# WSDL Diversity Index

Nwala developed a measure called the [WSDL Diversity Index](https://ws-dl.blogspot.com/2018/05/2018-05-04-exploration-of-url-diversity.html), which can be used to measure the difference between seed lists. The idea is further developed in [Jones et al. (2018)](https://arxiv.org/abs/1806.06878). In our case we can treat each request to the SavePageNow service as a seed. What does the diversity of SavePageNow URLs look like? 

Let's load up our urls dataset into Spark that was created with the URLs notebook. Since we have millions of URLs we're going to try to keep our processing in Spark as much as possible, which means we can't really use the implementation that Nwala [released](https://github.com/anwala/url-diversity). But we can borrow heavily from it, and the calculation is relatively easy to make.

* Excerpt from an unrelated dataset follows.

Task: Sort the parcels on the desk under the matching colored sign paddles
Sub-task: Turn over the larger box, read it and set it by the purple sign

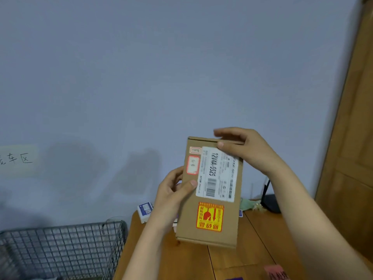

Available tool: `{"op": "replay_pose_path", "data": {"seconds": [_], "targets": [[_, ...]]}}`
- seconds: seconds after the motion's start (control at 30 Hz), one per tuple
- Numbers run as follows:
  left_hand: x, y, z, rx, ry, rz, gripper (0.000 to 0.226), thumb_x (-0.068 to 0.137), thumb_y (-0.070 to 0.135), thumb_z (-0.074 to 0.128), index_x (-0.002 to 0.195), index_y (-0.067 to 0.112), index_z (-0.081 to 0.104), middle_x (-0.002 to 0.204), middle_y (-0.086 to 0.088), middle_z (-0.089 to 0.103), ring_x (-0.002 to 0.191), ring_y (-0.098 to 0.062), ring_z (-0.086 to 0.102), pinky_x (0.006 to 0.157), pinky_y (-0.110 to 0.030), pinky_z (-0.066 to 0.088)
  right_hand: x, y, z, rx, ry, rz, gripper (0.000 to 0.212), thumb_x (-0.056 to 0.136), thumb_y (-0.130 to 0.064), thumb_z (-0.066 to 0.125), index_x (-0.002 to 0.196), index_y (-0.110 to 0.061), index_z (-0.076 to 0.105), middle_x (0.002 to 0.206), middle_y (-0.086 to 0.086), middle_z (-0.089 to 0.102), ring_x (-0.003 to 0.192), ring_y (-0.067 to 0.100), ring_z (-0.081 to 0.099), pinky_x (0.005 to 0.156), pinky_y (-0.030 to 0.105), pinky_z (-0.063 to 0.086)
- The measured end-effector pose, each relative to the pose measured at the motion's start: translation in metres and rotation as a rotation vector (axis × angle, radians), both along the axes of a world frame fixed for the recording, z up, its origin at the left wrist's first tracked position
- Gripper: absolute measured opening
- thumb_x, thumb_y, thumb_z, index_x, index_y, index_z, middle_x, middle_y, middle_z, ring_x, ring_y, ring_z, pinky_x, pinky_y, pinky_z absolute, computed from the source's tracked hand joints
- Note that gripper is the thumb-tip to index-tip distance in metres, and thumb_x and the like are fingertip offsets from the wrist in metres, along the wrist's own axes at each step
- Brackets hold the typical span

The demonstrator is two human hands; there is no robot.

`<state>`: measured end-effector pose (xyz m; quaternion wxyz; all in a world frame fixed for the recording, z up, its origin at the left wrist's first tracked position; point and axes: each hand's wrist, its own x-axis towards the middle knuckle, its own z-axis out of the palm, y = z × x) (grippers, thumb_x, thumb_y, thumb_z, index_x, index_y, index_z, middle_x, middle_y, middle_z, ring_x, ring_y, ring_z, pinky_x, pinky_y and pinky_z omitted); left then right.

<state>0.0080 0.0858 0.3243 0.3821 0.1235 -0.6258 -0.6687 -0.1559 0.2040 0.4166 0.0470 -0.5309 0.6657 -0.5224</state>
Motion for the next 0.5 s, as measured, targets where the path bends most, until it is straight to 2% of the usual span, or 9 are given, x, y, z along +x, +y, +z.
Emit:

First lets start up Spark and load our URL dataset.

In [59]:
import sys

sys.path.append('../utils')

from warc_spark import init

sc, sqlc = init()
df = sqlc.read.csv('results/urls', header=True)
df.show(5)

+--------------------+--------------------+--------------------+--------------------+--------------------+-----------------+-----+
|           record_id|           warc_file|                date|                 url|          user_agent|user_agent_family|  bot|
+--------------------+--------------------+--------------------+--------------------+--------------------+-----------------+-----+
|<urn:uuid:37efc42...|warcs/liveweb-201...|2017-10-25T08:48:04Z|https://www.zoomi...|        okhttp/3.8.1|           okhttp| true|
|<urn:uuid:0c30c05...|warcs/liveweb-201...|2017-10-25T17:03:39Z|http://www.jeuxvi...|Mozilla/5.0 (Maci...|           Chrome|false|
|<urn:uuid:c44821b...|warcs/liveweb-201...|2017-10-25T20:38:03Z|https://www.zoomi...|        okhttp/3.8.1|           okhttp| true|
|<urn:uuid:cbc9b85...|warcs/liveweb-201...|2017-10-25T07:21:51Z|https://www.zoomi...|        okhttp/3.8.1|           okhttp| true|
|<urn:uuid:7c5c319...|warcs/liveweb-201...|2017-10-25T23:37:36Z|https://www.zoomi..

## Domain Diversity

For the purposes here the domain diversity is of most interest because we want to see how content from the entire web is being selected in SavePageNow. For domains the calculation is basically:

    (Number of Unique Domains - 1) / (Number of Items - 1)
    
[tldextract](https://github.com/john-kurkowski/tldextract) is a nice module for parsing a hostname to get its registered domain. It's much trickier than just taking the last three parts of hostname, and tldextract does the right thing.

In [67]:
import tldextract

# a function that takes a row, extracts the domain from the url, and whther it is a bot or not

def domain_bot(r):
    return (tldextract.extract(r.url).registered_domain, r.bot)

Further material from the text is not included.